The output should be identical to the entries that follow.

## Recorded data
——

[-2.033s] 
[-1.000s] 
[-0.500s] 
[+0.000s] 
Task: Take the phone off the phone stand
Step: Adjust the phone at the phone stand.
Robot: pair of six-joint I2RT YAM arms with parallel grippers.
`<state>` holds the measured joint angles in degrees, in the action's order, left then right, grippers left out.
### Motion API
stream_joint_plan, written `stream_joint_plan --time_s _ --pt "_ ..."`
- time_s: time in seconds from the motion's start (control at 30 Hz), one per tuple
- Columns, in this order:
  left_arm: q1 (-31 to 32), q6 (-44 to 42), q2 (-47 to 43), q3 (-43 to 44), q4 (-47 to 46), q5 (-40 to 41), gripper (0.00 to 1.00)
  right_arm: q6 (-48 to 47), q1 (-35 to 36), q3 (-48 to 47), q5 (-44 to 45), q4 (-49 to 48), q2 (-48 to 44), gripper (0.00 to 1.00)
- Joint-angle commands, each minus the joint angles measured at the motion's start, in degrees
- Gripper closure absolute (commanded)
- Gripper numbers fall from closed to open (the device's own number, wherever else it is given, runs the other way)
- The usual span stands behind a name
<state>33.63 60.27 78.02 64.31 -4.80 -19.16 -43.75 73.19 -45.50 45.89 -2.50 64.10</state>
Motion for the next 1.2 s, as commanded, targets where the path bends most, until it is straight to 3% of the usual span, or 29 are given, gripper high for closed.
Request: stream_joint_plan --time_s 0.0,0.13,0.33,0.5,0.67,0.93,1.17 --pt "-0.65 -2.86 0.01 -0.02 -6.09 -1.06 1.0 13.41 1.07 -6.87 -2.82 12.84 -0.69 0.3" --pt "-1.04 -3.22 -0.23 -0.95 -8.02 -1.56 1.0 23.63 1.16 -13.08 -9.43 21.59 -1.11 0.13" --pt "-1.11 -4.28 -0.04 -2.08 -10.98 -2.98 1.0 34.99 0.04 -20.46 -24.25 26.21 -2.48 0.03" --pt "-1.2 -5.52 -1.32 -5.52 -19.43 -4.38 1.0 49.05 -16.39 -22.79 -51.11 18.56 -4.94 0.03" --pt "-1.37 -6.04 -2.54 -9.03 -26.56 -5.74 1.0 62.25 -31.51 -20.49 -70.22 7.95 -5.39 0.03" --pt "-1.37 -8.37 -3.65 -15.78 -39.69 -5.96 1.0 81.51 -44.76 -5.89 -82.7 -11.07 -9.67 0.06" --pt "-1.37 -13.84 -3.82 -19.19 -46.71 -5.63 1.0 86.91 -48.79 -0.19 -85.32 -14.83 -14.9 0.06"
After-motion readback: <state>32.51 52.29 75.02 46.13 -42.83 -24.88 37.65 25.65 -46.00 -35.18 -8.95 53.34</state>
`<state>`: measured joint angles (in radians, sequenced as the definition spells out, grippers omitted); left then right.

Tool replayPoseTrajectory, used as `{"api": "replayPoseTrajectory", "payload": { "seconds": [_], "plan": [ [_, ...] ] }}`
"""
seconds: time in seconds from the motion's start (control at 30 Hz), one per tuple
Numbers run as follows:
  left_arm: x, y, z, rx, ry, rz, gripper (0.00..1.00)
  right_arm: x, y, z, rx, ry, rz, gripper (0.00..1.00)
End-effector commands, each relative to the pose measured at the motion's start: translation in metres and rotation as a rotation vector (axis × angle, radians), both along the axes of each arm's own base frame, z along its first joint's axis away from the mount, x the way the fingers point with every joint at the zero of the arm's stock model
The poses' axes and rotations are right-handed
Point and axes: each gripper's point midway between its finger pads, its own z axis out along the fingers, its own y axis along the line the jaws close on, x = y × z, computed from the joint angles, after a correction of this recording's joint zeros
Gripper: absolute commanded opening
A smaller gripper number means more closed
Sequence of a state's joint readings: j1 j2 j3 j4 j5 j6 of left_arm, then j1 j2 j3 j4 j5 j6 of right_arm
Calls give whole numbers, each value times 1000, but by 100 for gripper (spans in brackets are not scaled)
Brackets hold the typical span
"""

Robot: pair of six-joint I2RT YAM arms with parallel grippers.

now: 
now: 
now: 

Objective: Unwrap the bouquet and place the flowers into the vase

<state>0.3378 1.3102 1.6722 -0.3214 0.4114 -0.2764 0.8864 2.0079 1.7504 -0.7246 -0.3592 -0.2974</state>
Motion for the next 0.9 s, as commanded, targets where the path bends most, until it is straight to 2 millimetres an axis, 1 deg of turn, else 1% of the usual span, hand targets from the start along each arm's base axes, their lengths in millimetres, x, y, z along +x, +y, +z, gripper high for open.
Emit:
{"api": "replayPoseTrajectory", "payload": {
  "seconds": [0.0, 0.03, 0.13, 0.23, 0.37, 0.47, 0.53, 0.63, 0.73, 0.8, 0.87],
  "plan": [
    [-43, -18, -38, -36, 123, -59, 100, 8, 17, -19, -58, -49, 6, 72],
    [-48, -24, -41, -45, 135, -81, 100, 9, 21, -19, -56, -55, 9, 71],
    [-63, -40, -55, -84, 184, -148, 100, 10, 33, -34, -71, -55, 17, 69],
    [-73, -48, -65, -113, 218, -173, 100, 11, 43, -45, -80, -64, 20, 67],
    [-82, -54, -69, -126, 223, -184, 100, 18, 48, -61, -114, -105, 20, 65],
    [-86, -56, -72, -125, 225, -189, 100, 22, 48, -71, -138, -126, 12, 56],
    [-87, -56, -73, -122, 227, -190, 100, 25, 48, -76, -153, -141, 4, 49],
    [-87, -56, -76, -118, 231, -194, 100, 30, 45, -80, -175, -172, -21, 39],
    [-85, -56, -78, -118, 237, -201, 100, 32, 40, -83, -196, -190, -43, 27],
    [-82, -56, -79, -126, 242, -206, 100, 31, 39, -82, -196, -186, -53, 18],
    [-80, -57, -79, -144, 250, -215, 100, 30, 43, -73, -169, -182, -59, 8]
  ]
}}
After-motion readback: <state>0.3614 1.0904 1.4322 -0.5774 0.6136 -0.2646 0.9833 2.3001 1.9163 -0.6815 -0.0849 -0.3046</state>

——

## Response to this task
[-2.033s] 
[-1.000s] 
[-0.500s] 
[+0.000s] 
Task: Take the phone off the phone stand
Step: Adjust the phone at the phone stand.
Robot: pair of six-joint I2RT YAM arms with parallel grippers.
`<state>` holds the measured joint angles in degrees, in the action's order, left then right, grippers left out.
### Motion API
stream_joint_plan, written `stream_joint_plan --time_s _ --pt "_ ..."`
- time_s: time in seconds from the motion's start (control at 30 Hz), one per tuple
- Columns, in this order:
  left_arm: q1 (-31 to 32), q6 (-44 to 42), q2 (-47 to 43), q3 (-43 to 44), q4 (-47 to 46), q5 (-40 to 41), gripper (0.00 to 1.00)
  right_arm: q6 (-48 to 47), q1 (-35 to 36), q3 (-48 to 47), q5 (-44 to 45), q4 (-49 to 48), q2 (-48 to 44), gripper (0.00 to 1.00)
- Joint-angle commands, each minus the joint angles measured at the motion's start, in degrees
- Gripper closure absolute (commanded)
- Gripper numbers fall from closed to open (the device's own number, wherever else it is given, runs the other way)
- The usual span stands behind a name
<state>33.63 60.27 78.02 64.31 -4.80 -19.16 -43.75 73.19 -45.50 45.89 -2.50 64.10</state>
Motion for the next 1.2 s, as commanded, targets where the path bends most, until it is straight to 3% of the usual span, or 29 are given, gripper high for closed.
Request: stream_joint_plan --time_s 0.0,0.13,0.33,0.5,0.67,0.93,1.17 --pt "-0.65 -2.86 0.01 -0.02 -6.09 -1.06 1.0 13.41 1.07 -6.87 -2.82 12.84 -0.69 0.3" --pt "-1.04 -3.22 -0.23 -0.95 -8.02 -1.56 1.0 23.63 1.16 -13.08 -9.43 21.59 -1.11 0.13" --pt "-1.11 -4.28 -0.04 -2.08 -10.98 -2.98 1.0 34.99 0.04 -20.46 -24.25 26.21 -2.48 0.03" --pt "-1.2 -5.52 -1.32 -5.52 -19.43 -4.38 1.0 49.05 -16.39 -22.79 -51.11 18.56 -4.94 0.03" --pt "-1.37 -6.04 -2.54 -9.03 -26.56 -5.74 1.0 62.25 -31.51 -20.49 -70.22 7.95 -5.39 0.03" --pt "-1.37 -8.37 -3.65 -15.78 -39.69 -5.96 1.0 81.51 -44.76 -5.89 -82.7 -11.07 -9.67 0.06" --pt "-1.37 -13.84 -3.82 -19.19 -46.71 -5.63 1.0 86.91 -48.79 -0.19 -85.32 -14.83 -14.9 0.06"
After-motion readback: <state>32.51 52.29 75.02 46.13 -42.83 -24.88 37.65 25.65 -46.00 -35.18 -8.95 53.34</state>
`<state>`: measured joint angles (in radians, sequenced as the definition spells out, grippers omitted); left then right.

Tool replayPoseTrajectory, used as `{"api": "replayPoseTrajectory", "payload": { "seconds": [_], "plan": [ [_, ...] ] }}`
"""
seconds: time in seconds from the motion's start (control at 30 Hz), one per tuple
Numbers run as follows:
  left_arm: x, y, z, rx, ry, rz, gripper (0.00..1.00)
  right_arm: x, y, z, rx, ry, rz, gripper (0.00..1.00)
End-effector commands, each relative to the pose measured at the motion's start: translation in metres and rotation as a rotation vector (axis × angle, radians), both along the axes of each arm's own base frame, z along its first joint's axis away from the mount, x the way the fingers point with every joint at the zero of the arm's stock model
The poses' axes and rotations are right-handed
Point and axes: each gripper's point midway between its finger pads, its own z axis out along the fingers, its own y axis along the line the jaws close on, x = y × z, computed from the joint angles, after a correction of this recording's joint zeros
Gripper: absolute commanded opening
A smaller gripper number means more closed
Sequence of a state's joint readings: j1 j2 j3 j4 j5 j6 of left_arm, then j1 j2 j3 j4 j5 j6 of right_arm
Calls give whole numbers, each value times 1000, but by 100 for gripper (spans in brackets are not scaled)
Brackets hold the typical span
"""

Robot: pair of six-joint I2RT YAM arms with parallel grippers.

now: 
now: 
now: 

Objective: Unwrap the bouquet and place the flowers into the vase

<state>0.3378 1.3102 1.6722 -0.3214 0.4114 -0.2764 0.8864 2.0079 1.7504 -0.7246 -0.3592 -0.2974</state>
Motion for the next 0.9 s, as commanded, targets where the path bends most, until it is straight to 2 millimetres an axis, 1 deg of turn, else 1% of the usual span, hand targets from the start along each arm's base axes, their lengths in millimetres, x, y, z along +x, +y, +z, gripper high for open.
Emit:
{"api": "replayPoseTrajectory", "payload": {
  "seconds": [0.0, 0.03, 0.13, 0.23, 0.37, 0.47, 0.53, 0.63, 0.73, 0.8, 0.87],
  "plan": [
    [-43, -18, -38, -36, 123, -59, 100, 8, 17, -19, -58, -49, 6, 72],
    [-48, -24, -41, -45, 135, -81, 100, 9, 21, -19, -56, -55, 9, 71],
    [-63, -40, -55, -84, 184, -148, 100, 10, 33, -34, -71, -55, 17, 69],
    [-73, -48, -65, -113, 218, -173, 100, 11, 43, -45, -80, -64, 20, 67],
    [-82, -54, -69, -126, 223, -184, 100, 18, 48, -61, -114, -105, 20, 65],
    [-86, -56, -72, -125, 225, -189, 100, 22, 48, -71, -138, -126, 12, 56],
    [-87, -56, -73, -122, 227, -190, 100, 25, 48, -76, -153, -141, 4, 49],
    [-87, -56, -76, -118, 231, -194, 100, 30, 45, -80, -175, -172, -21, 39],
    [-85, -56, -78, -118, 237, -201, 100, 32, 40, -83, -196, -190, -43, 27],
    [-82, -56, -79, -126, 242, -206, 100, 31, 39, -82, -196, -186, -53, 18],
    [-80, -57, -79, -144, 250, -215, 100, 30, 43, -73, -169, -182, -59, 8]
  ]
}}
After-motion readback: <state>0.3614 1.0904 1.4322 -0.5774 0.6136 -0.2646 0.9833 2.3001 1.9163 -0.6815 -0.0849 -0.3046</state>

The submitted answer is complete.